Education
Reading Group (+🧋): JUDGEMENTBENCH: Comparing Rubric and Preference Evaluation for Quality Assessment
Om evenemanget
Join the Snorkel AI Reading Group, a dynamic forum dedicated to exploring groundbreaking advancements in AI while fostering meaningful connections in our community. 🤝
In this insightful afternoon session, Russell Yang, an AI Engineering Fellow at Stanford Law School, will present his recent research paper: JudgmentBench: Comparing Rubric and Preference Evaluation for Quality Assessment.
Agenda:
- 3pm - Doors open
- 3:30pm - Talk begins
🧋 Enjoy Boba tea and other refreshments while you learn! 🧋🧋🧋
Key Takeaways:
- What is JudgmentBench?
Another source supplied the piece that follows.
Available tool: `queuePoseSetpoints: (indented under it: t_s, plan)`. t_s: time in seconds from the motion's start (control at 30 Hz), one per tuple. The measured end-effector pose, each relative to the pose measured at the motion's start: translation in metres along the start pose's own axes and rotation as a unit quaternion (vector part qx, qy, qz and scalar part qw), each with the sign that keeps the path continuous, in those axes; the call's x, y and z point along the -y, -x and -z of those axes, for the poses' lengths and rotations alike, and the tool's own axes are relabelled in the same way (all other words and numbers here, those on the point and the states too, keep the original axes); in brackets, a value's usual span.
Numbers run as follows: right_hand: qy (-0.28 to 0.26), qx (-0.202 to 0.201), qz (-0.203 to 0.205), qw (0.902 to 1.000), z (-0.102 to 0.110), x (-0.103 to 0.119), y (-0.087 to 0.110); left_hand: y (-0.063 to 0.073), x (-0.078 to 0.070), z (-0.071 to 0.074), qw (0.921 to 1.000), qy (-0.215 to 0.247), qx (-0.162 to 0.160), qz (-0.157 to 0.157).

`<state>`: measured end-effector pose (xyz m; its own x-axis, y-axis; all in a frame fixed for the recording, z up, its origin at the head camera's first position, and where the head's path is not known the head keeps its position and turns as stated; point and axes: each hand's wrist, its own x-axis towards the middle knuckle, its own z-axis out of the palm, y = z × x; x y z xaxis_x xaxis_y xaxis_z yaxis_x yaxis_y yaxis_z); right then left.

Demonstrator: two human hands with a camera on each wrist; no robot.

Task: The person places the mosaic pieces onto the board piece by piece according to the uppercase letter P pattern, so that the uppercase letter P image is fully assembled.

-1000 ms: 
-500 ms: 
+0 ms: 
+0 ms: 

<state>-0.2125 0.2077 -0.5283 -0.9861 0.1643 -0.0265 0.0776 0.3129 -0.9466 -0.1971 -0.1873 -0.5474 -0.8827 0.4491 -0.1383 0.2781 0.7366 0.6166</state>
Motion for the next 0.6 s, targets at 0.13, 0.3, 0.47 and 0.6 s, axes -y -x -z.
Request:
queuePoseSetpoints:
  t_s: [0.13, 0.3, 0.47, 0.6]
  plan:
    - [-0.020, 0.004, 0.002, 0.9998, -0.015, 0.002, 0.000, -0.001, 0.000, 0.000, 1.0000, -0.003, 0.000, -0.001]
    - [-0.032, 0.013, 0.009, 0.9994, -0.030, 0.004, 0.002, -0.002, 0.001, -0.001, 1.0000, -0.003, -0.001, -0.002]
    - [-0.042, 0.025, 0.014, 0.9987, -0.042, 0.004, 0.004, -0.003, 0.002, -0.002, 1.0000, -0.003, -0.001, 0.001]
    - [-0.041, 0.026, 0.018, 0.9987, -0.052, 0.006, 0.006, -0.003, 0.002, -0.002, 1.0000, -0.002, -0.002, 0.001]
A unique dataset comprising 30 real-world legal tasks with 1,539 rubric scores and 1,530 pairwise preference judgments, sourced from practicing attorneys including those from major U.S. law firms.
- Learn why this is the first public dataset in a specialized domain where both supervision signals are gathered from the same experts on identical items.
- Explore the often-unjustified choice between rubric scoring and comparative judgment, despite their dominance in current benchmarking.
- Discover how comparative judgments significantly outperform rubrics in quality ordering, featuring a mean Spearman correlation of 0.908 vs. 0.150, while also requiring less than half the annotation time.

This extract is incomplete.